Task objective
Every line with the string "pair" should be copied from the data.

Records drawn from a dataset
· · · · · · ·
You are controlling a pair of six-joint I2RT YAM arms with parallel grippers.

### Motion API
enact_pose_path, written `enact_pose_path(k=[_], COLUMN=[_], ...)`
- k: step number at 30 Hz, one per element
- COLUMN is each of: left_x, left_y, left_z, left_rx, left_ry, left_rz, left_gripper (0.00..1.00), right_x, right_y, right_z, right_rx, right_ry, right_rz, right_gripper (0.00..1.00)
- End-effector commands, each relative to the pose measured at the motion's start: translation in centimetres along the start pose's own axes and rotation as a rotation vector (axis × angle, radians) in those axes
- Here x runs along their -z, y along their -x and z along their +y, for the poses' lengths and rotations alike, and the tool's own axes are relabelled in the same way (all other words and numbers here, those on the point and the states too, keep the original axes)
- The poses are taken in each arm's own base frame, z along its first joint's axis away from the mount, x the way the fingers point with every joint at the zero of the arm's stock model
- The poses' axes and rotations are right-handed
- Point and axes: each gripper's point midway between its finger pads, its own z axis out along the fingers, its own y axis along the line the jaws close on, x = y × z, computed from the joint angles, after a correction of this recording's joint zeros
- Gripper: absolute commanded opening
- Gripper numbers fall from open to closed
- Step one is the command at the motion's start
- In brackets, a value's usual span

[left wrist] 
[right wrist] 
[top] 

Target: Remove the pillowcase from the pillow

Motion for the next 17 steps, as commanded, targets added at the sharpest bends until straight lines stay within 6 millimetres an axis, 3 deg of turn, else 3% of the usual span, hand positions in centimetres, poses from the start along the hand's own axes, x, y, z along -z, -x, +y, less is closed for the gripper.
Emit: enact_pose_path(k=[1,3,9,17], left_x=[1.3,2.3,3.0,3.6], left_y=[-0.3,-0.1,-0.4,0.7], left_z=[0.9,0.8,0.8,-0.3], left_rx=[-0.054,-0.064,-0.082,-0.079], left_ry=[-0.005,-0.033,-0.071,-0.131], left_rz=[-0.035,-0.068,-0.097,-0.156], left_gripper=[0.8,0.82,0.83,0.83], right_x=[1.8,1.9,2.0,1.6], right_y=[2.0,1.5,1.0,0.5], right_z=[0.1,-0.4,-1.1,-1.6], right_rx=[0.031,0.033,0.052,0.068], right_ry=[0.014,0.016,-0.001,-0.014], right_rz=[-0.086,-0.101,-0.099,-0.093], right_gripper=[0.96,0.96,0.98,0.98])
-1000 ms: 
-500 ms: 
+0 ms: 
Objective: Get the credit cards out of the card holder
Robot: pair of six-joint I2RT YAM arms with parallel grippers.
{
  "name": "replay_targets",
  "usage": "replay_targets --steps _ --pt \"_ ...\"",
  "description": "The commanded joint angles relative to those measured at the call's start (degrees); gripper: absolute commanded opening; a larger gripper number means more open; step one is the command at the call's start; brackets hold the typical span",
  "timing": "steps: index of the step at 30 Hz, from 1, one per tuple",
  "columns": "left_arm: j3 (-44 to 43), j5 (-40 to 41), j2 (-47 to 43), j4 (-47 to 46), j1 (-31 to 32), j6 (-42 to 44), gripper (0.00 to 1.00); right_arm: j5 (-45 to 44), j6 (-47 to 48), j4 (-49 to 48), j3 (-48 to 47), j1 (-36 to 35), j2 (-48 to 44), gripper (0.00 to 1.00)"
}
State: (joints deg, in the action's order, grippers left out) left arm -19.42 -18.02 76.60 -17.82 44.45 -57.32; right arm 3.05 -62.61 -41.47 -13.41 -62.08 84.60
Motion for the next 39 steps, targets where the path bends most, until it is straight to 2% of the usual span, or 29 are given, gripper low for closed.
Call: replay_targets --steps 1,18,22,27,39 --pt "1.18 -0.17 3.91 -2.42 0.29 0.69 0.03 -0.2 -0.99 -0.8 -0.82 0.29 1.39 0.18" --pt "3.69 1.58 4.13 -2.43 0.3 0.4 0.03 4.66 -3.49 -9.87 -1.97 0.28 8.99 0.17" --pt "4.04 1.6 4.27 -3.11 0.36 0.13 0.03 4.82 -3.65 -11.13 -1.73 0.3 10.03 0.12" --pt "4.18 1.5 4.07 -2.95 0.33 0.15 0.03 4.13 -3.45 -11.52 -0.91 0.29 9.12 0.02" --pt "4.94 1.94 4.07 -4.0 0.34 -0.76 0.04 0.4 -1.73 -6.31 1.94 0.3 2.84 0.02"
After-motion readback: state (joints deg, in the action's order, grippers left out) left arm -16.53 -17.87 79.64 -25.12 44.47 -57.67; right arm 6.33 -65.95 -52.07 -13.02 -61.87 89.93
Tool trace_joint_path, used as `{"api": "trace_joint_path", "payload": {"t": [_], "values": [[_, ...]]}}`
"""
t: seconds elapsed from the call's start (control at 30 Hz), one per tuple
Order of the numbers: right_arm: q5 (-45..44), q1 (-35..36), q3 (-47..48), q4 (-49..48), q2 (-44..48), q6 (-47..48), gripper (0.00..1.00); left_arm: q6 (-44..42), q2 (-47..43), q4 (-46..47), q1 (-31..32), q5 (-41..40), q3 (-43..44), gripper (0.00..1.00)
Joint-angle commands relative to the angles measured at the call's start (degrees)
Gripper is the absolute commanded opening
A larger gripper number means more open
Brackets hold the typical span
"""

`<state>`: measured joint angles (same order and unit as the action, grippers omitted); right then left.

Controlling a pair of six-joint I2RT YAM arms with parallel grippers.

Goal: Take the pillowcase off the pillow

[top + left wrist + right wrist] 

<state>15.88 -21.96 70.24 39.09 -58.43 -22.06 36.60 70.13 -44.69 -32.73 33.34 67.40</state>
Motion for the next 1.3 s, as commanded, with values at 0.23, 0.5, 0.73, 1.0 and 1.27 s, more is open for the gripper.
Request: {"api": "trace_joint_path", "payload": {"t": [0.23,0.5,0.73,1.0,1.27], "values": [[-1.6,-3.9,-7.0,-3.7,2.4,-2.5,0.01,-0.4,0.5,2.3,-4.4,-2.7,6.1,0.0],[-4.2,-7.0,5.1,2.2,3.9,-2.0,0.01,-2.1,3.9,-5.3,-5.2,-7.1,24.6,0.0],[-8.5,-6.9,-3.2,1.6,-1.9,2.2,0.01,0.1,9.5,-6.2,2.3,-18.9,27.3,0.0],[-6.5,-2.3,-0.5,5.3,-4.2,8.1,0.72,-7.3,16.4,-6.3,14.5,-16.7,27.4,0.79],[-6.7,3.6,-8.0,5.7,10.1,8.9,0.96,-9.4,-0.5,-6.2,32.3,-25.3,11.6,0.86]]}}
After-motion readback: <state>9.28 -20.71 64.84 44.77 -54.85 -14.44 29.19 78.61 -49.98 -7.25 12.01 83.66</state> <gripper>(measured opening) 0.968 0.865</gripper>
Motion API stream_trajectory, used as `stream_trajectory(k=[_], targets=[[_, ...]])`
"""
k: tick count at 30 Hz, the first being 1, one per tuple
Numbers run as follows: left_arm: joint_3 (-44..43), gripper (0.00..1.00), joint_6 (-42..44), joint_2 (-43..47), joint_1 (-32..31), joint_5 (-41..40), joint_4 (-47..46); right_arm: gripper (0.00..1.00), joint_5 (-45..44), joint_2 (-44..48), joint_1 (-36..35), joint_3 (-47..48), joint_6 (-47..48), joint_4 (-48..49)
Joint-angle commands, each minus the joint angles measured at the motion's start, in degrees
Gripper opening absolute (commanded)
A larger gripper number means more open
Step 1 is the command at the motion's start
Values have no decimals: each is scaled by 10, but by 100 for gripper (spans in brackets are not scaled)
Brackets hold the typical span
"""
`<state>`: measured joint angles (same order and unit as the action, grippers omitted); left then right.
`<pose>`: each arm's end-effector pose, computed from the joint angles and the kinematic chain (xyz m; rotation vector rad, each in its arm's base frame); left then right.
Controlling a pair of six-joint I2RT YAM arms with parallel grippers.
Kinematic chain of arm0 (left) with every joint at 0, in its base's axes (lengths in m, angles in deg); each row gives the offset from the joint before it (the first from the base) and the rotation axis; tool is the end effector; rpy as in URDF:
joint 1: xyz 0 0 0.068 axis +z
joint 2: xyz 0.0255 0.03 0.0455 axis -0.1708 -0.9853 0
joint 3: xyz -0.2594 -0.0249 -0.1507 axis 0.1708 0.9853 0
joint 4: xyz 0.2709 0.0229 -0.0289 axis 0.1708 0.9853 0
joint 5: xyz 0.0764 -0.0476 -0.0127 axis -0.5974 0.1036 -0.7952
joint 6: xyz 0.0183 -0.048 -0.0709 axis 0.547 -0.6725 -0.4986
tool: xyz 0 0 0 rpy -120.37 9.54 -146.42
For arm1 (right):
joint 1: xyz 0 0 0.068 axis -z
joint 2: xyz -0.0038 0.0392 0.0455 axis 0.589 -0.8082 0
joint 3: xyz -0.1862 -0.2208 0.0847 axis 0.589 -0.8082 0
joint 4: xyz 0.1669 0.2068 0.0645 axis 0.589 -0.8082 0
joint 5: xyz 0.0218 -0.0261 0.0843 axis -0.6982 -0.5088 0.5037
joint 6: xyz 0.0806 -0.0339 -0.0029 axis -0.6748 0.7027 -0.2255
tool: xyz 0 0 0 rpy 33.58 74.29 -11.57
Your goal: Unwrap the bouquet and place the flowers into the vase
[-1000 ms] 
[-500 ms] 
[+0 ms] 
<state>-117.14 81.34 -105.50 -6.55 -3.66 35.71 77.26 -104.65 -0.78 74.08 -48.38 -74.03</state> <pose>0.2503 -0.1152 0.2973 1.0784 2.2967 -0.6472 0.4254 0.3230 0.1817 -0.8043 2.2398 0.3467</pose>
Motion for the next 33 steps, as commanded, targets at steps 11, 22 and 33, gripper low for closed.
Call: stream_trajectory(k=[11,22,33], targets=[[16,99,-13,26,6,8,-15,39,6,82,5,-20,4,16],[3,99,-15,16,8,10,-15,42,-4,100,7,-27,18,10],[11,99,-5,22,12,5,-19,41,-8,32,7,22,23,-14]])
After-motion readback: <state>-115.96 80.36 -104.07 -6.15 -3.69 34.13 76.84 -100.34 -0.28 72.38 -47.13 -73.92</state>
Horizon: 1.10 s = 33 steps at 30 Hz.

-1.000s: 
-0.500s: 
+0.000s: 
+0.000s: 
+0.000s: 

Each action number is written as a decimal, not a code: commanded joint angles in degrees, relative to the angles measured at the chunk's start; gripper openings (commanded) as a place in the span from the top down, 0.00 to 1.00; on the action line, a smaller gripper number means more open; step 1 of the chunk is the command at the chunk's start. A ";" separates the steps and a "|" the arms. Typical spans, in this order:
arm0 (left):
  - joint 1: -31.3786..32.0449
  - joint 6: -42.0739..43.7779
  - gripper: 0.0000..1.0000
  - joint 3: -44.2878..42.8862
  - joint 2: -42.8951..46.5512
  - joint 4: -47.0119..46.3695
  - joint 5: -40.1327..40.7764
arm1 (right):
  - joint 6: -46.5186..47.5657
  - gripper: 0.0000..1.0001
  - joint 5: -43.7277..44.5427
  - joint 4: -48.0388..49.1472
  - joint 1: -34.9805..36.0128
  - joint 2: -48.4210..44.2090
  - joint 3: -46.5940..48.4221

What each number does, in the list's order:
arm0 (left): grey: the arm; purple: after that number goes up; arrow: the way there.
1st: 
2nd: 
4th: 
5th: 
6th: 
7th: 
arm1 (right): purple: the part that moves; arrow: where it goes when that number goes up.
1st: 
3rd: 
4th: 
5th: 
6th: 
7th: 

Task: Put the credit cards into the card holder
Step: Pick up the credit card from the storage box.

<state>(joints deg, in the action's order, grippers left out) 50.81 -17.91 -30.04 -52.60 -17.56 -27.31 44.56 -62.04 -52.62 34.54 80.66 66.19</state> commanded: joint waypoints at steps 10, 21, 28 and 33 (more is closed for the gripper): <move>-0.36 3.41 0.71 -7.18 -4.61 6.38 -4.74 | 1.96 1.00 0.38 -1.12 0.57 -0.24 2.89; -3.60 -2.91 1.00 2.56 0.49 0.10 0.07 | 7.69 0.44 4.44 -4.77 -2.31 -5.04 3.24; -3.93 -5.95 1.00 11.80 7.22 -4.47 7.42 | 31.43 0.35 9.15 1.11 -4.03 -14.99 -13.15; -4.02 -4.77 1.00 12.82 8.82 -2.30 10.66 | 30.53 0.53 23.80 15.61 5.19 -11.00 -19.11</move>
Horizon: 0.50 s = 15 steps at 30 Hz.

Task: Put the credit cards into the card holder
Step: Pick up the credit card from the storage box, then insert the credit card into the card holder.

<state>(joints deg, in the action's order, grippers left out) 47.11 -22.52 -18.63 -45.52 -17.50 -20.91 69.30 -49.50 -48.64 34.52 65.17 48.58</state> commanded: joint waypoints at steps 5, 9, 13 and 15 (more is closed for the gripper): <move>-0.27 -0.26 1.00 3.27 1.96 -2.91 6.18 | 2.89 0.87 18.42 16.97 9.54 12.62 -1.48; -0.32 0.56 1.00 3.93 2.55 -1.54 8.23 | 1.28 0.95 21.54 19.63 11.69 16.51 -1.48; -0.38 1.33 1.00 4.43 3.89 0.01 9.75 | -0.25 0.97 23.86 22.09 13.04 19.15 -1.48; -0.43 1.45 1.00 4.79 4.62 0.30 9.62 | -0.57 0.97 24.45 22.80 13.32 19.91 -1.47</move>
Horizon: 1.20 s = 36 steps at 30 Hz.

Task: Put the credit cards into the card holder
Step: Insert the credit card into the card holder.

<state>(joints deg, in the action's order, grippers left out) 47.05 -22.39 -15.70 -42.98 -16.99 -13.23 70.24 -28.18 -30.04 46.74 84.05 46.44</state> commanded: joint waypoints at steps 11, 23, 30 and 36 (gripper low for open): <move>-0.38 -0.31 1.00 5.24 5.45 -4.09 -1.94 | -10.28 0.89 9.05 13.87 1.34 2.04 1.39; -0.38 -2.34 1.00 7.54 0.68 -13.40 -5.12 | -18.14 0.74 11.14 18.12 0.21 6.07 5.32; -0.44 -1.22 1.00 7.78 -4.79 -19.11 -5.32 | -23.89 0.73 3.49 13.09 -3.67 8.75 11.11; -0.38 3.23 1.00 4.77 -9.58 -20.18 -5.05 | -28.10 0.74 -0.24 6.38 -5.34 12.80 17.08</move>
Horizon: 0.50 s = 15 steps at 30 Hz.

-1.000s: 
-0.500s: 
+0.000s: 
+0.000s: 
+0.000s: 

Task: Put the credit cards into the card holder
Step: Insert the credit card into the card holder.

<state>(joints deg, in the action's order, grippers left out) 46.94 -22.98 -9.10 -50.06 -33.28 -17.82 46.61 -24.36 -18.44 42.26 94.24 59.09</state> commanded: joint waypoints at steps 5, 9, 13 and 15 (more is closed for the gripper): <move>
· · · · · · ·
Task output
You are controlling a pair of six-joint I2RT YAM arms with parallel grippers.
Robot: pair of six-joint I2RT YAM arms with parallel grippers.
Controlling a pair of six-joint I2RT YAM arms with parallel grippers.
Controlling a pair of six-joint I2RT YAM arms with parallel grippers.

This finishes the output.